Try it » Nothing but the lines holding the string "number" should appear in the answer. Copy them from the entries.

Records for this task »
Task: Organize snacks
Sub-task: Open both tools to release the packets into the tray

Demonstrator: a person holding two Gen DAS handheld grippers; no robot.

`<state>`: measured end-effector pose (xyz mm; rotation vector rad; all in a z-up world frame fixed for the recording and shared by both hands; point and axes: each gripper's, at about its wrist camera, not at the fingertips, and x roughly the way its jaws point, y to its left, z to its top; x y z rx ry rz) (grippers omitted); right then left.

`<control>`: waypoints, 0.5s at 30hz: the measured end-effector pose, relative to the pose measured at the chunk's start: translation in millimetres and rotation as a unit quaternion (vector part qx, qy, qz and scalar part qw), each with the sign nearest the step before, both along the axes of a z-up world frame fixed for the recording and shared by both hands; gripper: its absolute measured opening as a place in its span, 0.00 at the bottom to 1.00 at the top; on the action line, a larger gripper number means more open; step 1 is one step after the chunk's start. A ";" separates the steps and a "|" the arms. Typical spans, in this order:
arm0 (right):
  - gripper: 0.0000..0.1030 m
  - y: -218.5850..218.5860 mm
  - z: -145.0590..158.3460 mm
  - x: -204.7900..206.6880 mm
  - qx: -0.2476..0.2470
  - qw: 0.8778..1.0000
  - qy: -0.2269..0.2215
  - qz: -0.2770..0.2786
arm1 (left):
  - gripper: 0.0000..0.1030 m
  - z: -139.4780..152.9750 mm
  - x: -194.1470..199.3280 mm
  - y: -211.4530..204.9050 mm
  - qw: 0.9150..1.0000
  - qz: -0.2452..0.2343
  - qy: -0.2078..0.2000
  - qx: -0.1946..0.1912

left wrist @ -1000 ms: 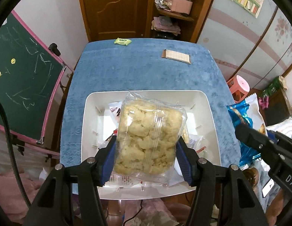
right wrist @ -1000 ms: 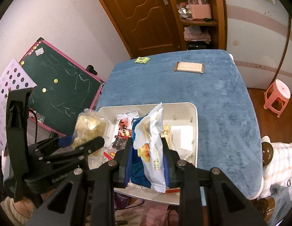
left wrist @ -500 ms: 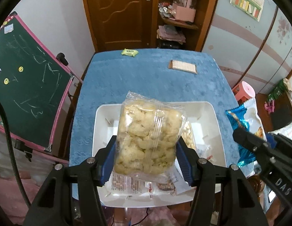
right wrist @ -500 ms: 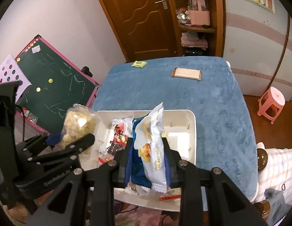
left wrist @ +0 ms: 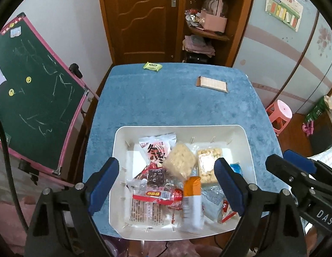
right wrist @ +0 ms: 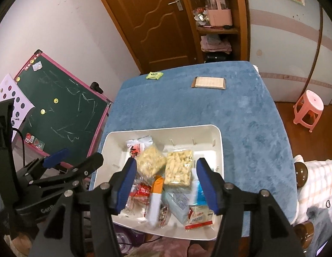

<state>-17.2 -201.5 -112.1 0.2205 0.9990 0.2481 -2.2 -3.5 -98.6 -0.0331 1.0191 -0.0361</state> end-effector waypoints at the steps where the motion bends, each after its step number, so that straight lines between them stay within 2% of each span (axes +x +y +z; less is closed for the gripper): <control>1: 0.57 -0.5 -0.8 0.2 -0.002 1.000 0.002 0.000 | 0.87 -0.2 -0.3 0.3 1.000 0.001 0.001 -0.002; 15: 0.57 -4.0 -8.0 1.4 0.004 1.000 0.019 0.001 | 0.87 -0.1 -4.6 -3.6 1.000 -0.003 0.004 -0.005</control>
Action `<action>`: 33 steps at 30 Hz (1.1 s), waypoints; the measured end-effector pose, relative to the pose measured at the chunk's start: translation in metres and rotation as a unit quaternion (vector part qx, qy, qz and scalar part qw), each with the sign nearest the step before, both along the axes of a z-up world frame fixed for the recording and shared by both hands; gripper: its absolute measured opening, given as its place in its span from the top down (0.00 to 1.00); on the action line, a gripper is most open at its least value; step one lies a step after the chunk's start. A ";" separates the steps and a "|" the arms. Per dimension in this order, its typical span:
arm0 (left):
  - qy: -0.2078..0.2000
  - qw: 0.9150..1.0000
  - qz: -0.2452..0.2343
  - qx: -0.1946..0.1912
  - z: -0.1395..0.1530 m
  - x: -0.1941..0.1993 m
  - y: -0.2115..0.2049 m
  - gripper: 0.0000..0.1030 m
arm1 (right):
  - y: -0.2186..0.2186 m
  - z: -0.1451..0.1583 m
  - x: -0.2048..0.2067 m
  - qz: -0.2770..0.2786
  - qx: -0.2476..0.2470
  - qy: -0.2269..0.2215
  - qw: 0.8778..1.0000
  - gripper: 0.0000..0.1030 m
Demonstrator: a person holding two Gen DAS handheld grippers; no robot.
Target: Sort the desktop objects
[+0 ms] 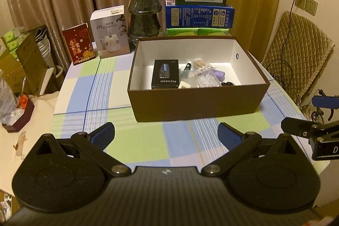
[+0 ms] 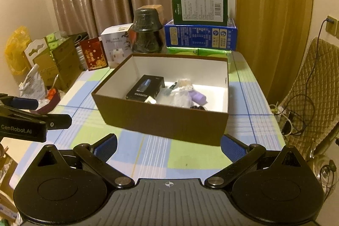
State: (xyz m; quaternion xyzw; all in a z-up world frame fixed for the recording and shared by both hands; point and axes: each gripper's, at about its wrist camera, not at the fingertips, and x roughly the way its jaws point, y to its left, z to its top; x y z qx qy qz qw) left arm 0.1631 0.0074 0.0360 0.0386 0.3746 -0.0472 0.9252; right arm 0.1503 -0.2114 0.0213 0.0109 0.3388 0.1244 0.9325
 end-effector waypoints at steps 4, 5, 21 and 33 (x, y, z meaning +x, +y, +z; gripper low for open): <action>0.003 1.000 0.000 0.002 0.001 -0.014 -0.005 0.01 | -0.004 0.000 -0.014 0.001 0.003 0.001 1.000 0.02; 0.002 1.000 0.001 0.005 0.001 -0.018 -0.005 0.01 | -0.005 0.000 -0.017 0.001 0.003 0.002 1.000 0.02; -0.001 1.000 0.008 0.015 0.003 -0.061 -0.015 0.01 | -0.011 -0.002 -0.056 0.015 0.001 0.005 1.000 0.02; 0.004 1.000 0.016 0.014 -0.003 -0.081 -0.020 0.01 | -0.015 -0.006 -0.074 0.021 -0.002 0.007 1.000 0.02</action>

Finished task »
`<control>`: waypoints, 0.5s at 30hz: the measured end-effector pose, relative to the pose measured at the chunk's start: translation in millimetres and rotation as a unit quaternion (vector part qx, qy, qz and scalar part qw), each with the sign nearest the step before, both along the axes of a z-up world frame fixed for the recording and shared by both hands; gripper: its absolute measured opening as a place in its span, 0.00 at the bottom to 1.00 at the top; on the action line, a larger gripper number means more open; step 1 is one step after the chunk's start. A ";" separates the steps and a "|" the arms. Typical spans, in this order:
<state>-17.2 -201.5 -112.1 0.2205 0.9990 0.2481 -2.2 -3.5 -98.6 -0.0331 1.0191 -0.0361</state> end-effector waypoints at the steps where the motion bends, each after its step number, so that straight lines between them stay within 2% of each span (axes +x +y +z; less is closed for the gripper): <control>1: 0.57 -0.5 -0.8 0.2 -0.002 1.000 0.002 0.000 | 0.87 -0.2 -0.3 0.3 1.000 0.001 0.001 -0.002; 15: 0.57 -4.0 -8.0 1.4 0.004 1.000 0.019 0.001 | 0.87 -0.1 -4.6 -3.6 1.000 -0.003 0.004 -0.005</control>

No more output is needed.